Les députés irlandais ont adopté le 11 juillet une loi autorisant l'avortement quand la vie de la mère est en danger - une avancée limitée dans un pays à forte tradition catholique et profondément divisé sur le sujet. Reportage de notre correspondant en Irlande.
Ces dernières semaines, des milliers de personnes sont descendues dans les rues de Dublin, la capitale irlandaise, pour tenter d’influencer les élus avant le vote du projet de loi sur l'avortement, adopté le 11 juillet. Devant le Parlement, deux groupes de manifestants rivalisaient de slogans et d’invectives.
Il y a 21 ans, les Irlandais avaient pourtant approuvé par référendum l’avortement, dans le cas extrême où la vie de la mère était en danger. Mais la Constitution protège au même titre la vie du fœtus, de "l’enfant à naître" et celle de la mère...
"Depuis 21 ans, les femmes ont ce droit théorique à une IVG (Interruption volontaire de grossesse) si leur vie est en danger", explique à FRANCE 24 Sinead Ahern, porte-parole de la campagne pour le choix des femmes Choice Ireland. "Mais il n’y avait pas de loi. Pour les médecins comme pour les femmes, il n’y avait aucune certitude. Dans une situation difficile, on n’avait aucune garantie d’avoir le traitement nécessaire", ajoute Sinead Ahern, "cette nouvelle loi protège les femmes et les médecins, et permet d’intervenir pour sauver la vie d’une femme".
L’avortement est probablement le sujet le plus sensible en Irlande. Lorsqu'il a présenté son projet de loi à l’Assemblée, le Premier ministre, Enda Kenny, a fait l’objet d’attaques personnelles de la part d'opposants qui l’ont qualifié de "meurtrier, qui aura bientôt sur sa conscience la vie de millions de bébés".
"Je reçois par courrier des médailles, des scapulaires [En anatomie, qui appartient à l'épaule ou à l'omoplate NDRL], des fœtus en plastique, des lettres écrites avec du sang… ", a déclaré Enda Kenny devant l’Assemblée nationale dublinoise.
"Vision paranoïaque"
Avec la mort très médiatisée en octobre 2012 d’une jeune dentiste, Savita Halappanavar, légiférer est devenu une priorité. La jeune femme de 31 ans est décédée d'une septicémie à l'hôpital. Elle s'était vu refuser un avortement alors qu'elle était en train de faire une fausse couche, à 17 semaines de grossesse.
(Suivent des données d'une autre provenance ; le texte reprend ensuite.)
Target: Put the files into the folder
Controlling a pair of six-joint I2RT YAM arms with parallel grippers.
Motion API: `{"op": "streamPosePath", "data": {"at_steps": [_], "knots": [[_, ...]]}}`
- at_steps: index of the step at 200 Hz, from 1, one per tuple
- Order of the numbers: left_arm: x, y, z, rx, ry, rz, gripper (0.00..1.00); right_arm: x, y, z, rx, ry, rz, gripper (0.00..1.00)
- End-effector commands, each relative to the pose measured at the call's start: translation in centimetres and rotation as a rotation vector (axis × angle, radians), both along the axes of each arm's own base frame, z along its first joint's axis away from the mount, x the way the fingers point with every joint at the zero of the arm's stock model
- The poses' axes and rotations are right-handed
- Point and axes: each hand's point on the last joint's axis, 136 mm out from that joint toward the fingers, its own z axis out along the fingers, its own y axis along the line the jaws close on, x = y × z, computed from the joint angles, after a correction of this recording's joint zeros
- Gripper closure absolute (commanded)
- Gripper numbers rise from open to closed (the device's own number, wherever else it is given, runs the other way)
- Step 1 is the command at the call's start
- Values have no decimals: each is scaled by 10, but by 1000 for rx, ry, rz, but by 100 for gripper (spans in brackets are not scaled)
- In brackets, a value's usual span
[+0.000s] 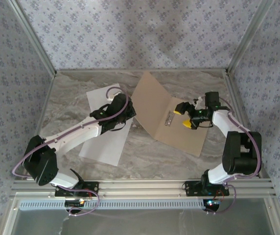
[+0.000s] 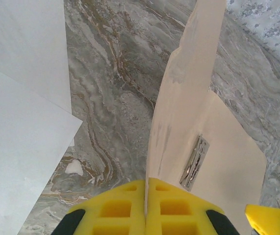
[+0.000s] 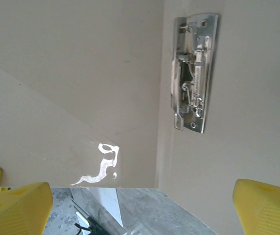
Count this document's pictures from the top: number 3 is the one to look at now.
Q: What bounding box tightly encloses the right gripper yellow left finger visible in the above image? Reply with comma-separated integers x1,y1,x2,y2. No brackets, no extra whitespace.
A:
0,182,54,235

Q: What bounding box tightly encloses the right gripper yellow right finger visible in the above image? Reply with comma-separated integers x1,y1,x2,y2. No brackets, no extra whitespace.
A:
232,179,280,235

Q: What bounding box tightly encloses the brown cardboard folder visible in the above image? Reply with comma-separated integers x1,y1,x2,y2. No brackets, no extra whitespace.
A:
0,0,280,235

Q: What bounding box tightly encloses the metal folder clip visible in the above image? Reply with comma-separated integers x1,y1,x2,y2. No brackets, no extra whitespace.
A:
169,13,221,134
Pour la famille, sans la confusion qui régnait à l’hôpital sur la question de l’avortement, Savita serait peut-être encore en vie aujourd'hui.
Un mois après la mort de Savita, une jeune française était admise à l’hôpital, à Dublin, avec tous les symptômes cliniques d’une grossesse extra utérine. "Dans les autres pays européens, on opère les femmes qui ont des grossesses extra utérines en 48 heures, moi j’ai dû attendre plus d’une semaine", explique à FRANCE 24 Laura Servant Charlier. "Tout ce qui est relié à la grossesse et à l’avortement dans les hôpitaux irlandais est complètement hallucinant, ils ont une vision totalement paranoïaque de la chose", estime la jeune femme, qui était alors employée d’une compagnie d’assurance dublinoise.
Mobilisation de l'Église
La position de l’Église catholique a rarement été aussi éloignée de celle de l’État. Les évêques ont fait campagne contre le projet de loi, surtout parce qu’il permettra à une femme jugée suicidaire, d’obtenir un avortement.
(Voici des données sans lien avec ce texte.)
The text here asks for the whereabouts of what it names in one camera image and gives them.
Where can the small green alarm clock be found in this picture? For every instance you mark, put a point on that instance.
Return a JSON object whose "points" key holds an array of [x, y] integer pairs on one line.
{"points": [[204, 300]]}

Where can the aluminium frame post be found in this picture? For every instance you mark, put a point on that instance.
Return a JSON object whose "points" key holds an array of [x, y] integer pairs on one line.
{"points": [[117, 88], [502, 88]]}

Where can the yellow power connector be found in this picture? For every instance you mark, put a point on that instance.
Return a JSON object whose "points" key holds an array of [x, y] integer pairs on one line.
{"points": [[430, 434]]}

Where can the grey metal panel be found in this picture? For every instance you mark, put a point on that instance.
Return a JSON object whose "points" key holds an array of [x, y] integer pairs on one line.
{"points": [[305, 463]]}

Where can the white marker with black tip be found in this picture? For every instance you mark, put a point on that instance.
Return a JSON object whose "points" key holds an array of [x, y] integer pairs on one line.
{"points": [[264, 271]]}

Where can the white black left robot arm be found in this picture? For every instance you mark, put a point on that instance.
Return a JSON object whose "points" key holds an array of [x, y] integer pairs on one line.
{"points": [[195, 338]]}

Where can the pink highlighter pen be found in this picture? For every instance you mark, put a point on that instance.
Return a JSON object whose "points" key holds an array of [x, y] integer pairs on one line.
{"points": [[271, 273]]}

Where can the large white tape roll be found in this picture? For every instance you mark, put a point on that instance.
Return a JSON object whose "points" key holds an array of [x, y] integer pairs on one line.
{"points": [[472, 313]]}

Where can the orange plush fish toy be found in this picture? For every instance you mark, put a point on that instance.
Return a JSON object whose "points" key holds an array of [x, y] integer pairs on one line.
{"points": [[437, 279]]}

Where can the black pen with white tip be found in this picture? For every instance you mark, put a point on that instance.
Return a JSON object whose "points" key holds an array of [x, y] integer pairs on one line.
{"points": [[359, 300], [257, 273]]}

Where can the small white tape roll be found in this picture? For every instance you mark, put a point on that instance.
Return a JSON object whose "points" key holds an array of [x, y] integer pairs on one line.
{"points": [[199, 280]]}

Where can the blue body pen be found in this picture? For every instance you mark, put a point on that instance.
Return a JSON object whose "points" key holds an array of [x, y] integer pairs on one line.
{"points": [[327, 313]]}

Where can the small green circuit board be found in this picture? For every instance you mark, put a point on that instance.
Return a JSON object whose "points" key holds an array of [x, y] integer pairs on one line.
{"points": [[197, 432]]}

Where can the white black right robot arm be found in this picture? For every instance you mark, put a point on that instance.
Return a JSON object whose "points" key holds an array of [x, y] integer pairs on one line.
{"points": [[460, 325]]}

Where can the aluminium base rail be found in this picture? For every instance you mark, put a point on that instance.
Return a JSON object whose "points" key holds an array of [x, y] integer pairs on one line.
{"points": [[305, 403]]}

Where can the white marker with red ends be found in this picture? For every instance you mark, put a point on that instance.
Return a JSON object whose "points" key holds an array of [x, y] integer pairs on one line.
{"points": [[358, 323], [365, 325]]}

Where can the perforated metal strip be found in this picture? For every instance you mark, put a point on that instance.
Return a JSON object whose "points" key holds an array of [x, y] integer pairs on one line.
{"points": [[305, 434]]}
"Le message chrétien est un message de respect de la vie humaine du moment de sa conception jusqu’au moment de la mort naturelle, et à tous moments entre temps", précise l’archevêque de Dublin, Diarmuid Martin, devant une congrégation de son diocèse.
L’Église catholique demeure influente en Irlande. Samedi 6 juillet, plus de 40 mille personnes ont manifesté contre cette loi dans les rues de Dublin.
Jeudi 11 juillet, après deux jours et une nuit de discussions marathon, le texte a finalement été adopté par 127 voix contre 31. Il autorise l'avortement si la poursuite de la grossesse fait courir à la vie de la mère un "risque réel et substantiel" qui doit être certifié par les médecins.
"Pour un petit nombre d’Irlandaises et pour les médecins confrontés à ces situations rares, la loi dit désormais avec certitude que l’avortement est autorisé", explique Simon Mills, médecin légiste. "Mais il ne s’agit pas d’une loi libérale, loin de là ! La grande majorité des Irlandaises qui souhaitent avorter devront continuer à aller au Royaume-Uni ou ailleurs à l’étranger", ajoute le docteur.
Le débat sur l’avortement en Irlande est donc loin d’être terminé. Un nouveau référendum sur le sujet n’est pas exclu.